WHAT YOU NEED TO DO: Answer with a single number, the count of lines in the material below that contain the word "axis".

STORED DATA:
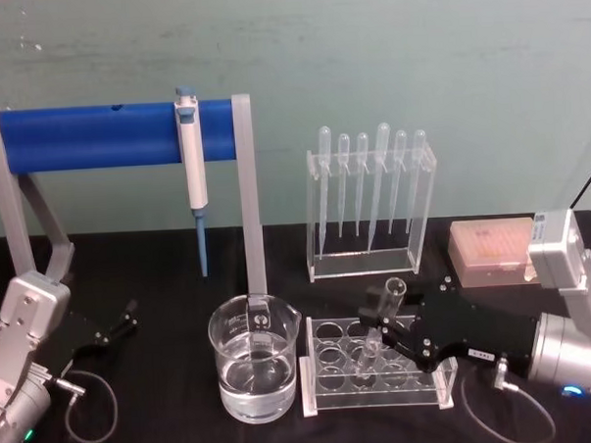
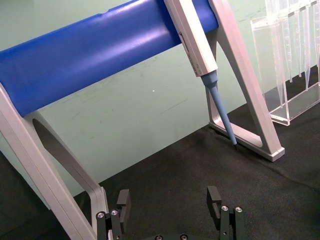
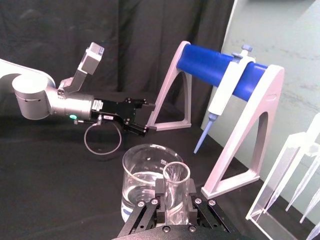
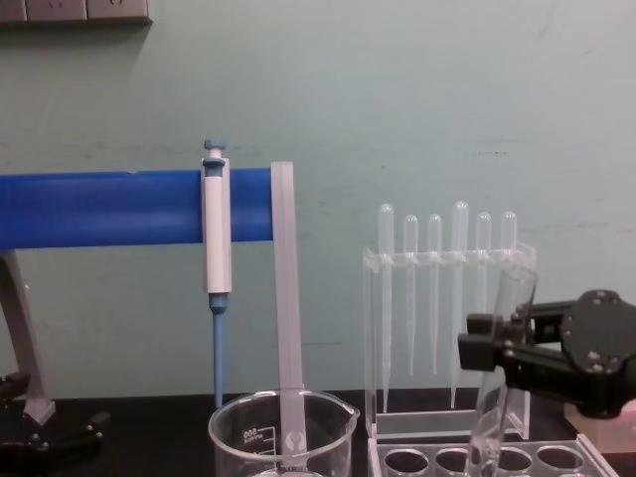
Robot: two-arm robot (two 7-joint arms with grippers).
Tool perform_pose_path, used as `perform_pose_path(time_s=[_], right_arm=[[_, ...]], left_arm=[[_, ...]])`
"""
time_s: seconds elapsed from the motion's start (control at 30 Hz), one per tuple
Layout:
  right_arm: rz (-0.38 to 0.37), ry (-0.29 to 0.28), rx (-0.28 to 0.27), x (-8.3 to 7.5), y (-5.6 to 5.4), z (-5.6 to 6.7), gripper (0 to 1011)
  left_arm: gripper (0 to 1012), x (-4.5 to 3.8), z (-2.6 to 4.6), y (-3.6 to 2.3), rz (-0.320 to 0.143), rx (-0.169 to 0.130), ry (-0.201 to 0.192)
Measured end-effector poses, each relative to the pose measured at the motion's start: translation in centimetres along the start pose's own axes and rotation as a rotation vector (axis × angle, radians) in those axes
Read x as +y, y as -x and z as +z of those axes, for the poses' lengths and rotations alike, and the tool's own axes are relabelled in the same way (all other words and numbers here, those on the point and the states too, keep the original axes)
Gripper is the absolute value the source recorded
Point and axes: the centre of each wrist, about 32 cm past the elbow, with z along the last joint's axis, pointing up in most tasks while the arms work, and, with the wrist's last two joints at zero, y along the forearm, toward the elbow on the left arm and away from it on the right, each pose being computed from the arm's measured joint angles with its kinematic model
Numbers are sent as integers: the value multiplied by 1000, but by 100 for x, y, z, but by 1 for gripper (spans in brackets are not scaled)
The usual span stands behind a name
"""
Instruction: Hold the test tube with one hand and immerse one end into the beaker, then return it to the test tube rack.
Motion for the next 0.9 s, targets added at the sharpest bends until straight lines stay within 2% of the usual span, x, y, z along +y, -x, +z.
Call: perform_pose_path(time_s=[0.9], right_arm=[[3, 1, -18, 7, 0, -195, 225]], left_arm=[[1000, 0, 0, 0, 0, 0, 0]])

REPLY TO THE TASK: 2